Artonin F Induces the Ubiquitin-Proteasomal Degradation of c-Met and Decreases Akt-mTOR Signaling.
Rapeepun SoonnarongIsmail Dwi PutraNicharat SriratanasakBoonchoo SritularakPithi ChanvorachotePublished in: Pharmaceuticals (Basel, Switzerland) (2022)
Targeted therapies that selectively inhibit certain molecules in cancer cells have been considered promising for cancer treatment. In lung cancer, evidence has suggested that mesenchymal-epithelial transition factor (c-Met) oncoprotein drives cancer progression through its signaling transduction pathway. In this paper, we report the downregulation of c-Met by artonin F, a flavonoid isolated from Artocarpus gomezianus . Artonin F was found to be dominantly toxic to lung cancer cells by mediating apoptosis. With regard to its mechanism of action, artonin F downregulated c-Met expression, consequently suppressed the phosphatidylinositol-3 kinase/Akt/mammalian target of rapamycin signaling, increased Bax expression, decreased Bcl-2 expression, and activated caspase-3. The depletion of c-Met was mediated by ubiquitin-proteasomal degradation following co-treatment with artonin F, with the proteasome inhibitor MG132 reversing its c-Met-targeting effect. The immunoprecipitation analysis revealed that artonin F significantly promoted the formation of the c-Met-ubiquitin complex.
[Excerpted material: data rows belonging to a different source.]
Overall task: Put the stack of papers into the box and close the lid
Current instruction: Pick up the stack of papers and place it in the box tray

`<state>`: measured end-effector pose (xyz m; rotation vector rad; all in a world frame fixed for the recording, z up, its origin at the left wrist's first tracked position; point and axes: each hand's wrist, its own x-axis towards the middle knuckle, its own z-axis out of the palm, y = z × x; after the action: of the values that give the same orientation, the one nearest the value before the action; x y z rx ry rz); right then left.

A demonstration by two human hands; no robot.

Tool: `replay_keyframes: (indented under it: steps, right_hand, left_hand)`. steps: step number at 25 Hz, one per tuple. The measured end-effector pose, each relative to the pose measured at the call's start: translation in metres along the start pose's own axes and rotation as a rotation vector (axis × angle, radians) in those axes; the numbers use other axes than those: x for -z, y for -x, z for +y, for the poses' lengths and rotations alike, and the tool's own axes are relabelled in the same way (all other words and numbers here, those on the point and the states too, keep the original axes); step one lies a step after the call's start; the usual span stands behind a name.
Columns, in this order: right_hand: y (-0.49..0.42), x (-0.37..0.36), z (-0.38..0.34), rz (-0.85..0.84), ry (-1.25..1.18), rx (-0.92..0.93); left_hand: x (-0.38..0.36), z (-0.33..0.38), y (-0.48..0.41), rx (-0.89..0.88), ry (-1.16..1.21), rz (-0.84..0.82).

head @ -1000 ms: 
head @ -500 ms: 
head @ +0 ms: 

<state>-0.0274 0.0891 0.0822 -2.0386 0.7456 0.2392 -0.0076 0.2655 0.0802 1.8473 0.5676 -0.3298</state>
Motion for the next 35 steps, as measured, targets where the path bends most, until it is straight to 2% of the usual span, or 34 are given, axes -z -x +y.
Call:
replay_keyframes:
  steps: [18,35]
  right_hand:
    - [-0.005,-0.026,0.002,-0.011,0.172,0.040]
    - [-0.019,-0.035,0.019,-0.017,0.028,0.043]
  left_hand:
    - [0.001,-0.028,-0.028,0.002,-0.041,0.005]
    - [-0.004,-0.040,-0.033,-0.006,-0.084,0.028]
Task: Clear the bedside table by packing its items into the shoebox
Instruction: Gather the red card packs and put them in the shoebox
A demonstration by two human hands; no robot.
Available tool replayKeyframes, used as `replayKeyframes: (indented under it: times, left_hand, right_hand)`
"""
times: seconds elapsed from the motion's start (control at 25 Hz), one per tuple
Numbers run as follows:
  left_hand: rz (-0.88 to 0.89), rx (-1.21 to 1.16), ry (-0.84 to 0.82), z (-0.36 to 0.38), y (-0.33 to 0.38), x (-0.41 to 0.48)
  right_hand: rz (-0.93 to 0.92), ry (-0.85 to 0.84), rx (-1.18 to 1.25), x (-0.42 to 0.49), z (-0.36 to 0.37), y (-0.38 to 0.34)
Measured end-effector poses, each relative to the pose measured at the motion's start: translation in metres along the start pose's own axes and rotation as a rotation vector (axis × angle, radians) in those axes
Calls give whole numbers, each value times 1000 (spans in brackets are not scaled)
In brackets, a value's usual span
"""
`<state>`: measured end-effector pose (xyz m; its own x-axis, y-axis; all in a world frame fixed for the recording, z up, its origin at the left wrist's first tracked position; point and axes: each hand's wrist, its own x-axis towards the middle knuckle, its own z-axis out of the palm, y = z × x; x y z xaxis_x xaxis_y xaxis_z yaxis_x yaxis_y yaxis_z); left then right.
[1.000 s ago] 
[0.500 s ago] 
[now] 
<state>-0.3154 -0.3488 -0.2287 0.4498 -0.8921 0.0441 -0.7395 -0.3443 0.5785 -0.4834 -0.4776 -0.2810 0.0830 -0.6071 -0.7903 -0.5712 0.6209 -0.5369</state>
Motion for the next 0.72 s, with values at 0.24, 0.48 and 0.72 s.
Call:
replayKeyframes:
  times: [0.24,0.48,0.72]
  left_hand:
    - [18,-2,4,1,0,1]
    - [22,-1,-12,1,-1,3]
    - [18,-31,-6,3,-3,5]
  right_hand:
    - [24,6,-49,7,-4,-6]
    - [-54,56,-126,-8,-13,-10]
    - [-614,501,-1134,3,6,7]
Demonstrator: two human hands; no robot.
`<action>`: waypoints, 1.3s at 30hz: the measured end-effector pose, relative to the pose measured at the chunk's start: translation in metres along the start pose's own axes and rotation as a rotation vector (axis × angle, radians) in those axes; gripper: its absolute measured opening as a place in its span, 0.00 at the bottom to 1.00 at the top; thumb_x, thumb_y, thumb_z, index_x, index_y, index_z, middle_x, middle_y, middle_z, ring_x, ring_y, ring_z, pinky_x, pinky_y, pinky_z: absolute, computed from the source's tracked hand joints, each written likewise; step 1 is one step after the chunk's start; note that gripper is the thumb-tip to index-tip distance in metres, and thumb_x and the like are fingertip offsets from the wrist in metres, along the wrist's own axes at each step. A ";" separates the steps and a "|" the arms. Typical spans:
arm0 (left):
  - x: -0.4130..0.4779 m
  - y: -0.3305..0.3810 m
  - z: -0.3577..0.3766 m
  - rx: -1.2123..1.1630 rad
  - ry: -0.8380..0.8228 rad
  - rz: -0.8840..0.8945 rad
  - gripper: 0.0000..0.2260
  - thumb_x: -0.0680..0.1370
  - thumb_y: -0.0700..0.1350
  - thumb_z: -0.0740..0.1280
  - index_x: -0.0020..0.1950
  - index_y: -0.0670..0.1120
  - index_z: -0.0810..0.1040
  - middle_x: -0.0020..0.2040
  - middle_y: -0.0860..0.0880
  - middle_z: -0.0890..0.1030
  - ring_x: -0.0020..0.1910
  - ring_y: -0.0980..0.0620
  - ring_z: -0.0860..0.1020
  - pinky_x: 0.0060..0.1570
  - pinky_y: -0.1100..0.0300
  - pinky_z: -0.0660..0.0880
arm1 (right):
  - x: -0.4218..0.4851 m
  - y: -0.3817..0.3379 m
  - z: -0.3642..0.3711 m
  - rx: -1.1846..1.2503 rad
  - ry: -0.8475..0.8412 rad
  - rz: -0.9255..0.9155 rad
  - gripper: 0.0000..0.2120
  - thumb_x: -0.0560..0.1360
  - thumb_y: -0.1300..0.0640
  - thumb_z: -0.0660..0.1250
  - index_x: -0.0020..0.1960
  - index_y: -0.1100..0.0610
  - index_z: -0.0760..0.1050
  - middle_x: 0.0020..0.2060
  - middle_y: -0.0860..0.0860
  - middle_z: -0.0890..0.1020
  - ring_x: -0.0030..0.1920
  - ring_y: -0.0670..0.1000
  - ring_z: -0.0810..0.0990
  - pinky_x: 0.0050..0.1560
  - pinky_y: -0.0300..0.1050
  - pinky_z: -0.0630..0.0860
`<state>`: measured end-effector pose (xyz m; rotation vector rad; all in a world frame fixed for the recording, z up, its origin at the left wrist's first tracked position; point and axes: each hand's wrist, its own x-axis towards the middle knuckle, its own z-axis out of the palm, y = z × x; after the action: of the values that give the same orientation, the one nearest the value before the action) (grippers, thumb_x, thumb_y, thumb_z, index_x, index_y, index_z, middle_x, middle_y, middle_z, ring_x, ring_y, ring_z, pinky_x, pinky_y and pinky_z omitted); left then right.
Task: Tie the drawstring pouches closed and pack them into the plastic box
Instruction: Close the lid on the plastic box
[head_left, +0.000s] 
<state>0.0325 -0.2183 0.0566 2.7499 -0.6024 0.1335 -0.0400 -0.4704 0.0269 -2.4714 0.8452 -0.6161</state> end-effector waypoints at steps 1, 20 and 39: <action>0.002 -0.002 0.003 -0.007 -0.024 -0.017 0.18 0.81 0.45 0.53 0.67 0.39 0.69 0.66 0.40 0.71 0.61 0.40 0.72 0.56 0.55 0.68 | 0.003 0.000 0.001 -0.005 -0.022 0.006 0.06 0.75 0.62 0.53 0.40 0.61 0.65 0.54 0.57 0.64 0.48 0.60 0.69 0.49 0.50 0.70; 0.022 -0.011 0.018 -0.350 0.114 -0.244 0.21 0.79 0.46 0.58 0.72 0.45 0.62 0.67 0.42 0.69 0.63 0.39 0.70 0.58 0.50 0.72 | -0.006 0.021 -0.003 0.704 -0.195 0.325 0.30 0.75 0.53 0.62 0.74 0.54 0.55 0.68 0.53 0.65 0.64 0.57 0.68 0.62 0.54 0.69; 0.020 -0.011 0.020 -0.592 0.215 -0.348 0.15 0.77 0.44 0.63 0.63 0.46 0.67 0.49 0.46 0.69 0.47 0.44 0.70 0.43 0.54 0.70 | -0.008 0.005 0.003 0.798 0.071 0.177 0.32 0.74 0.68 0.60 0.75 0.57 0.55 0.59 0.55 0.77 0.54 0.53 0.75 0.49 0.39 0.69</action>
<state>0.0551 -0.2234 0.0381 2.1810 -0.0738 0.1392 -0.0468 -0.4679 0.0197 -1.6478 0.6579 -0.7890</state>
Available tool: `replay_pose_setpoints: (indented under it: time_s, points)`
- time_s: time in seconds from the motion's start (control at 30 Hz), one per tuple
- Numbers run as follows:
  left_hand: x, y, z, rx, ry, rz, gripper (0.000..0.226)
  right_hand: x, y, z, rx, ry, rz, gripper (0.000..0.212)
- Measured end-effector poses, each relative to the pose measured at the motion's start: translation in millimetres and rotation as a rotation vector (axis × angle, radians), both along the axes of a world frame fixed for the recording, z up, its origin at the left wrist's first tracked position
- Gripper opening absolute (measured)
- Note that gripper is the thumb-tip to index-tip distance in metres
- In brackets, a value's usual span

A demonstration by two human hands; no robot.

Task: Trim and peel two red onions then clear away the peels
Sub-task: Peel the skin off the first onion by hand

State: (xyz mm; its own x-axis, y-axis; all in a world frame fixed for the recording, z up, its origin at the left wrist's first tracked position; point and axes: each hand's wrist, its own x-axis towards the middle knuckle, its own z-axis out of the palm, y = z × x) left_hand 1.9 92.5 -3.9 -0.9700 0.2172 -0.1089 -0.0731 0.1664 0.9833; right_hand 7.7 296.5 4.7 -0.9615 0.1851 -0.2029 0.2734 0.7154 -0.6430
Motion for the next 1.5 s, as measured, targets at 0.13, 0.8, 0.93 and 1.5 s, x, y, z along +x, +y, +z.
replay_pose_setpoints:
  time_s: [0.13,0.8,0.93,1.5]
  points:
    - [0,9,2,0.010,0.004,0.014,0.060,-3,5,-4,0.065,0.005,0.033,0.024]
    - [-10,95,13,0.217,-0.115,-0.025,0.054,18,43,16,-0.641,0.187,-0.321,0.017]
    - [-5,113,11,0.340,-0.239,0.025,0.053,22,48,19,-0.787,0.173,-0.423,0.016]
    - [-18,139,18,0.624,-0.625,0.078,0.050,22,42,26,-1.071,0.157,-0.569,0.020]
Given that ubiquitin-specific protease 8 (USP8) prevents c-Met degradation by deubiquitination, we performed a preliminary in silico molecular docking and observed that artonin F blocked the catalytic site of USP8. In addition, artonin F interacted with the catalytic residues of palmitoylating enzymes. By acting as a competitive inhibitor, artonin F could reduce the degree of palmitoylation of c-Met, which affected its stability and activity. In conclusion, c-Met is critical for cancer cell survival and the failure of chemotherapeutic regimens. This novel information on the c-Met downregulating effect of artonin F will be beneficial for the development of efficient anticancer strategies or targeted therapies.